EXERCISE PROMPT
Transcribe all of the data verbatim, please, and leave out its pictures.

DATASET CONTENT
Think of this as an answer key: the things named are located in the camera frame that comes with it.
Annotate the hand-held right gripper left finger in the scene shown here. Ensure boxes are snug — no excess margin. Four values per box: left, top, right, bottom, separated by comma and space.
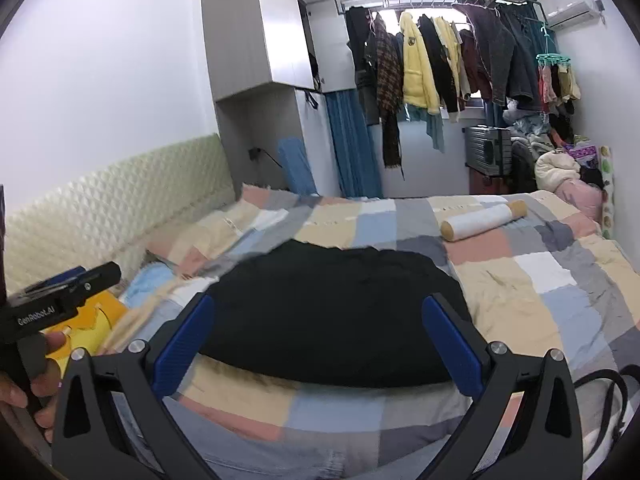
51, 292, 216, 480

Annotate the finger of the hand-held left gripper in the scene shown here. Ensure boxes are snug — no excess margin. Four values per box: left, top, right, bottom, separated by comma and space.
65, 261, 123, 303
22, 266, 90, 295

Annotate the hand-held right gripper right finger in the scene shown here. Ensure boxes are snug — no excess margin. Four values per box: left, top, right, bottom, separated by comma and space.
421, 292, 585, 480

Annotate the black puffer jacket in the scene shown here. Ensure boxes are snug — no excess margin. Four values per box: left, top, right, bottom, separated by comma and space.
196, 240, 474, 389

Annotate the pile of clothes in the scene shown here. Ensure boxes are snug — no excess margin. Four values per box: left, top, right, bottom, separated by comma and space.
501, 104, 577, 192

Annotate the person's left hand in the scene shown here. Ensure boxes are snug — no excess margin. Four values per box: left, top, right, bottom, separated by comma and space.
0, 331, 69, 432

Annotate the yellow cartoon pillow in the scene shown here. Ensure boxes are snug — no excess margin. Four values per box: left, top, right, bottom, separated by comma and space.
42, 290, 129, 376

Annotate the light blue ruffled pillow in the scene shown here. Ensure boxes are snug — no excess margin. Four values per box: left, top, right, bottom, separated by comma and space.
121, 261, 177, 307

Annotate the cream quilted headboard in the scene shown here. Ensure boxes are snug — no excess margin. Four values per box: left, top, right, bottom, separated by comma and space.
4, 133, 237, 303

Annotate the patchwork quilt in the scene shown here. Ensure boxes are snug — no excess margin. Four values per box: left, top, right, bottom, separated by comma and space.
97, 182, 640, 480

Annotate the white film roll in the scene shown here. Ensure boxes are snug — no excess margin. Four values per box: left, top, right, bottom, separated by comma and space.
440, 200, 530, 241

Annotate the pink garment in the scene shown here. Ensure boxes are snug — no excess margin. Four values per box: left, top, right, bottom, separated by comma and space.
554, 179, 604, 224

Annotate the silver ribbed suitcase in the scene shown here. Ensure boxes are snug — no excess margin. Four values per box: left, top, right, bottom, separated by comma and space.
464, 125, 514, 179

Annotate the cream fleece bundle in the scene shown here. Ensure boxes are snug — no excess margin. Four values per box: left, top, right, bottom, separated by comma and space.
535, 152, 582, 193

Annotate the blue padded board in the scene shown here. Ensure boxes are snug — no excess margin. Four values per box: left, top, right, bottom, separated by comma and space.
276, 136, 320, 197

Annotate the white green dotted board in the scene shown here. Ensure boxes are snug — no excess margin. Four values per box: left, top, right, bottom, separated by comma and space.
599, 146, 615, 239

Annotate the hanging teal garment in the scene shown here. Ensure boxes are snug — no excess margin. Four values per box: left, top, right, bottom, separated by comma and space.
405, 104, 447, 154

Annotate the blue curtain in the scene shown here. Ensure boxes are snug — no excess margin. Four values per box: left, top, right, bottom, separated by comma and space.
325, 89, 385, 200

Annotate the purple patterned bag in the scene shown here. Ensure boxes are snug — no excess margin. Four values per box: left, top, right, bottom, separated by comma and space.
565, 144, 602, 172

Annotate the hanging brown plaid scarf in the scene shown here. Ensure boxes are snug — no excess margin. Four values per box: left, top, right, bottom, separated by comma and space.
374, 14, 407, 182

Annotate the hanging yellow jacket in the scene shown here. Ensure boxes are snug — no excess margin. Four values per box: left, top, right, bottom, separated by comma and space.
399, 11, 442, 116

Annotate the hanging black coat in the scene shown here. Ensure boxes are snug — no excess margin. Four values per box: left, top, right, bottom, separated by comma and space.
417, 14, 462, 114

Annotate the hanging dark red garment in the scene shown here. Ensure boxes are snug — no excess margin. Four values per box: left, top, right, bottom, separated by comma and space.
459, 29, 494, 102

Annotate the grey white wardrobe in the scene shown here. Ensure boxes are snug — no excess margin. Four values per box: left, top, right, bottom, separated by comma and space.
200, 0, 352, 197

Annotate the green peg hanger with socks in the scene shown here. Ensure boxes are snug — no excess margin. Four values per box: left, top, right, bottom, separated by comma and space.
535, 25, 584, 117

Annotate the hanging pale yellow shirt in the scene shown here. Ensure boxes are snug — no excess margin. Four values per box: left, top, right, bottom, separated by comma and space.
432, 16, 469, 124

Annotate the hanging dark grey jacket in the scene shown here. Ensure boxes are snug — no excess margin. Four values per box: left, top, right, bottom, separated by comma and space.
467, 4, 542, 112

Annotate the hanging black puffer vest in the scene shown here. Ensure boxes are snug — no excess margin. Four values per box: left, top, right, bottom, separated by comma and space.
345, 6, 382, 127

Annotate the white air conditioner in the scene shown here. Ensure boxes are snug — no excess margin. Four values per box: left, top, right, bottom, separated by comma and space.
542, 0, 604, 29

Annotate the black cable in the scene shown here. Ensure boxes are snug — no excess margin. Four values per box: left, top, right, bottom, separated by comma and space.
572, 367, 634, 462

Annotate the black charger with cable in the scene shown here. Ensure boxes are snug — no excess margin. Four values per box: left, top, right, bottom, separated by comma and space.
248, 146, 289, 177

RESPONSE TO THIS TASK
Think of this as an answer key: the things named are located in the camera frame that comes with it.
Annotate the hand-held right gripper left finger in the scene shown here. Ensure boxes are snug — no excess margin. Four values per box: left, top, right, bottom, separated by comma and space.
51, 292, 216, 480

Annotate the finger of the hand-held left gripper in the scene shown here. Ensure boxes are snug — no excess margin. Four values per box: left, top, right, bottom, separated by comma and space.
65, 261, 123, 303
22, 266, 90, 295

Annotate the hand-held right gripper right finger in the scene shown here. Ensure boxes are snug — no excess margin. Four values per box: left, top, right, bottom, separated by comma and space.
421, 292, 585, 480

Annotate the black puffer jacket in the scene shown here. Ensure boxes are snug — no excess margin. Four values per box: left, top, right, bottom, separated by comma and space.
196, 240, 474, 389

Annotate the pile of clothes in the scene shown here. Ensure boxes are snug — no excess margin. Four values per box: left, top, right, bottom, separated by comma and space.
501, 104, 577, 192

Annotate the person's left hand in the scene shown here. Ensure boxes are snug — no excess margin. Four values per box: left, top, right, bottom, separated by comma and space.
0, 331, 69, 432

Annotate the yellow cartoon pillow in the scene shown here. Ensure boxes are snug — no excess margin. Four values per box: left, top, right, bottom, separated by comma and space.
42, 290, 129, 376

Annotate the light blue ruffled pillow in the scene shown here. Ensure boxes are snug — no excess margin. Four values per box: left, top, right, bottom, separated by comma and space.
121, 261, 177, 307

Annotate the cream quilted headboard in the scene shown here. Ensure boxes are snug — no excess margin. Four values per box: left, top, right, bottom, separated by comma and space.
4, 133, 237, 303

Annotate the patchwork quilt in the scene shown here. Ensure boxes are snug — no excess margin. Four values per box: left, top, right, bottom, separated by comma and space.
97, 182, 640, 480

Annotate the white film roll in the scene shown here. Ensure boxes are snug — no excess margin. Four values per box: left, top, right, bottom, separated by comma and space.
440, 200, 530, 241

Annotate the pink garment in the scene shown here. Ensure boxes are snug — no excess margin. Four values per box: left, top, right, bottom, separated by comma and space.
554, 179, 604, 224

Annotate the silver ribbed suitcase in the scene shown here. Ensure boxes are snug — no excess margin. Four values per box: left, top, right, bottom, separated by comma and space.
464, 125, 514, 179

Annotate the cream fleece bundle in the scene shown here. Ensure boxes are snug — no excess margin. Four values per box: left, top, right, bottom, separated by comma and space.
535, 152, 582, 193

Annotate the blue padded board in the scene shown here. Ensure boxes are snug — no excess margin. Four values per box: left, top, right, bottom, separated by comma and space.
276, 136, 320, 197

Annotate the white green dotted board in the scene shown here. Ensure boxes are snug — no excess margin. Four values per box: left, top, right, bottom, separated by comma and space.
599, 146, 615, 239

Annotate the hanging teal garment in the scene shown here. Ensure boxes are snug — no excess margin. Four values per box: left, top, right, bottom, separated by comma and space.
405, 104, 447, 154

Annotate the blue curtain in the scene shown here. Ensure boxes are snug — no excess margin. Four values per box: left, top, right, bottom, separated by comma and space.
325, 89, 385, 200

Annotate the purple patterned bag in the scene shown here. Ensure boxes are snug — no excess margin. Four values per box: left, top, right, bottom, separated by comma and space.
565, 144, 602, 172

Annotate the hanging brown plaid scarf in the scene shown here. Ensure boxes are snug — no excess margin. Four values per box: left, top, right, bottom, separated by comma and space.
374, 14, 407, 182

Annotate the hanging yellow jacket in the scene shown here. Ensure boxes are snug — no excess margin. Four values per box: left, top, right, bottom, separated by comma and space.
399, 11, 442, 116

Annotate the hanging black coat in the scene shown here. Ensure boxes are snug — no excess margin. Four values per box: left, top, right, bottom, separated by comma and space.
417, 14, 462, 114

Annotate the hanging dark red garment in the scene shown here. Ensure boxes are snug — no excess margin. Four values per box: left, top, right, bottom, separated by comma and space.
459, 29, 494, 102

Annotate the grey white wardrobe in the scene shown here. Ensure boxes are snug — no excess margin. Four values per box: left, top, right, bottom, separated by comma and space.
200, 0, 352, 197

Annotate the green peg hanger with socks in the scene shown here. Ensure boxes are snug — no excess margin. Four values per box: left, top, right, bottom, separated by comma and space.
535, 25, 584, 117

Annotate the hanging pale yellow shirt in the scene shown here. Ensure boxes are snug — no excess margin. Four values per box: left, top, right, bottom, separated by comma and space.
432, 16, 469, 124

Annotate the hanging dark grey jacket in the scene shown here. Ensure boxes are snug — no excess margin. Four values per box: left, top, right, bottom, separated by comma and space.
467, 4, 542, 112

Annotate the hanging black puffer vest in the scene shown here. Ensure boxes are snug — no excess margin. Four values per box: left, top, right, bottom, separated by comma and space.
345, 6, 382, 127

Annotate the white air conditioner in the scene shown here. Ensure boxes are snug — no excess margin. Four values per box: left, top, right, bottom, separated by comma and space.
542, 0, 604, 29

Annotate the black cable in the scene shown here. Ensure boxes are snug — no excess margin. Four values per box: left, top, right, bottom, separated by comma and space.
572, 367, 634, 462

Annotate the black charger with cable in the scene shown here. Ensure boxes are snug — no excess margin. Four values per box: left, top, right, bottom, separated by comma and space.
248, 146, 289, 177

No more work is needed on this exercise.